🤖 AI Summary
Traditional monolithic speech embeddings conflate multiple attributes—such as linguistic content, speaker identity, dialect, and gender—hindering fine-grained similarity measurement. This work proposes a Factorized Embedding Framework that maps speech into a single embedding whose subspaces explicitly disentangle distinct phonetic attributes. The framework employs a shared acoustic encoder coupled with attribute-specific linear projection heads for each variation axis. Training leverages either knowledge distillation or contrastive learning, augmented by a signed axis-weighting mechanism to flexibly amplify or suppress targeted attributes. To the best of our knowledge, this is the first approach to achieve explicit multi-attribute disentanglement within a unified embedding space. Experiments demonstrate substantial improvements in recall on cross-corpus semantic retrieval tasks and effective mitigation of speaker bias, thereby validating the efficacy of multi-axis controllable similarity metrics.
📝 Abstract
Speech encodes multiple simultaneous attributes--linguistic content, speaker identity, dialect, gender--that conventional single-vector embeddings conflate.

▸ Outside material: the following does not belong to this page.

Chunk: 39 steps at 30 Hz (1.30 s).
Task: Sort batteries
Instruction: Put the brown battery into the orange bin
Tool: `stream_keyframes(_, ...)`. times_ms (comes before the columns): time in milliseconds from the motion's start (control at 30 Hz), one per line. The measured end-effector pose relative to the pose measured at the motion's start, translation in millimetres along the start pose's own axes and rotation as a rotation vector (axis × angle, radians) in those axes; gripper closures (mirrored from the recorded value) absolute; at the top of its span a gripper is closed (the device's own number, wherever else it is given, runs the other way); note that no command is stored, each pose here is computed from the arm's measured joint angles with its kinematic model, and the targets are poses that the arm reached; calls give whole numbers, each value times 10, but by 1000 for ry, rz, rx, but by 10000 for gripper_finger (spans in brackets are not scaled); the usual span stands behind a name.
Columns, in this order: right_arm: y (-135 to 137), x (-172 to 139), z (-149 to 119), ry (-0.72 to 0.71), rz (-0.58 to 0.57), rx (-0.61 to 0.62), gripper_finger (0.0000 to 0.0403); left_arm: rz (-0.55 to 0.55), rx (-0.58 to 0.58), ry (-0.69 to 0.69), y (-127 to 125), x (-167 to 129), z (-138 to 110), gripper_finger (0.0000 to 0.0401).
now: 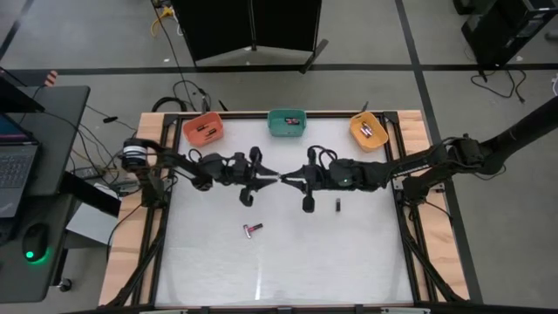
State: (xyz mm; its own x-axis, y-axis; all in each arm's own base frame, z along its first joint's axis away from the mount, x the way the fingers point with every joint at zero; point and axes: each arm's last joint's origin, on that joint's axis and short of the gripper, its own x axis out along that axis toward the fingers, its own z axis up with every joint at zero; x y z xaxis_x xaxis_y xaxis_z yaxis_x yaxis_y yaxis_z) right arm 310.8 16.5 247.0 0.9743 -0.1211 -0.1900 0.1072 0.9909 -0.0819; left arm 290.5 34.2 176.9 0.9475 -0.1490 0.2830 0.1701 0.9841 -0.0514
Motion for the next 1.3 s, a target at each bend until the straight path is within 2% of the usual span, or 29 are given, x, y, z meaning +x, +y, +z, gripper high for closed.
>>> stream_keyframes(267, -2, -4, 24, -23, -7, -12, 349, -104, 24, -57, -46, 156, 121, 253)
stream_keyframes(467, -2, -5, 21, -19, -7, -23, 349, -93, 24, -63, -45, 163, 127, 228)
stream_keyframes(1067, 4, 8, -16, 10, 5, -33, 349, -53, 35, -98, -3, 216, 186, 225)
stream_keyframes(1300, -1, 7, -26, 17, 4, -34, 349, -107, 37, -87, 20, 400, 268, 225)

We present a factor-partitioned embedding framework that maps each utterance into a single vector whose subspaces correspond to distinct axes of variation.
A shared acoustic encoder feeds per-axis linear projection heads, each trained via distillation from a specialist teacher or a contrastive objective over shared-label pairs.
The resulting embeddings support attribute-conditioned retrieval: similarity is computed as a signed weighted sum over per-axis cosine scores, allowing retrieval that jointly considers what was said and how --or explicitly suppresses one attribute to surface another.
We evaluate on cross-corpus retrieval over corpora sharing the Harvard sentence prompts, demonstrating that signed axis weighting can suppress same-speaker bias and surface semantically matched utterances across recording conditions.